He’d taken Amy and Paul on a road trip twenty odd years later. They’d gotten twenty miles in before Amy remembered she’d left the front door unlocked, forty miles in once more before Paul had started to tease Amy, and two hundred miles until Stephen had gotten so annoyed because Amy was on Paul’s side, and Paul’s leg was touching his, and he had been pretty sure they’d been doing it just to hear the magic words, and he’d let them loose: “If you two don’t shut the hell up, I’ll turn this car around.”

They’d been obedient and laughing after that and, yeah, it had been a thing, but that was what road trips we’re all about. 

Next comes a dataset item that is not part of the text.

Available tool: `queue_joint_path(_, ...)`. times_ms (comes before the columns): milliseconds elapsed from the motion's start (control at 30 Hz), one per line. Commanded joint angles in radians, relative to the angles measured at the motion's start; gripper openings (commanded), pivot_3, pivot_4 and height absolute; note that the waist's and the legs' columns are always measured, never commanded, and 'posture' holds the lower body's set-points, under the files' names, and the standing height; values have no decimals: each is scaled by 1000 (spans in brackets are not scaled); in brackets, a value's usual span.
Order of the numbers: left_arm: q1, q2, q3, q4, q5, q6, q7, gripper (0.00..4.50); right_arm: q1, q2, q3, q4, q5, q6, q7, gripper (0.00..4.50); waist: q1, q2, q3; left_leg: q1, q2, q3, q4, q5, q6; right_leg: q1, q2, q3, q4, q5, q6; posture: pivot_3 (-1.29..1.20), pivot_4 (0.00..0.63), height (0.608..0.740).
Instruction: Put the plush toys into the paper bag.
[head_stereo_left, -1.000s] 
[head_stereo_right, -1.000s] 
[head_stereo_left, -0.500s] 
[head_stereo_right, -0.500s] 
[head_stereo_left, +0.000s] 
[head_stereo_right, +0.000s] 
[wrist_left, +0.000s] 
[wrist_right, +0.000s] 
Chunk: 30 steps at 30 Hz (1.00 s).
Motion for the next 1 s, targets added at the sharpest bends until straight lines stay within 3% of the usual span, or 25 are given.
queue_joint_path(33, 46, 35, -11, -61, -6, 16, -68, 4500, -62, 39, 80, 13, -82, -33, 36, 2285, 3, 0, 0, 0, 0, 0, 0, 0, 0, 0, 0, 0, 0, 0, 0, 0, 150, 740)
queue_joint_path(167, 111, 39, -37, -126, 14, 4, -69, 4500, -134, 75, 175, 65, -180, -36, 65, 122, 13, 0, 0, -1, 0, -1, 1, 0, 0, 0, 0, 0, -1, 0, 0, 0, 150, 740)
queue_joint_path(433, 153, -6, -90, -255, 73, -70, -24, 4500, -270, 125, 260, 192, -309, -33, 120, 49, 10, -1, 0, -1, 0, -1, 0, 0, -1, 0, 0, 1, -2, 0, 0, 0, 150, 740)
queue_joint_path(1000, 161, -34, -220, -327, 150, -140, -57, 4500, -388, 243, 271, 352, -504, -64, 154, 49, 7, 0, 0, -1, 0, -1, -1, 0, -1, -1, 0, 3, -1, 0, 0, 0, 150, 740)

Stephen thought one day he’d get in the car with Jon and they’d just drive, out on the open road and Jon could maybe drive at a normal speed so there would be more time for the bickering and less time for chasing reality. 

Jon laughs at the idea, says, “Maggie just turned one, are you kidding me with this?” and then gets a wistful smile on his face that says yeah, it would be pretty fun.

 

************************

Stephen doesn’t mean to blow smoke up his own ass, but he makes a killer Marinara sauce. He’s also pretty good at getting the spaghetti cooked just right; instead of rubbery the way Evie makes it. She doesn’t really cook pasta all that much though, is more of a noodles type of girl, but that’s okay because Jon is the one eating tonight.

He’s absently uncorking a bottle of red – you don’t drink beer with pasta, Jon – and Stephen takes a break from his sauce stirring to raise an eyebrow. “You don’t watch what you’re doing and you’re going to cork yourself in the eye.”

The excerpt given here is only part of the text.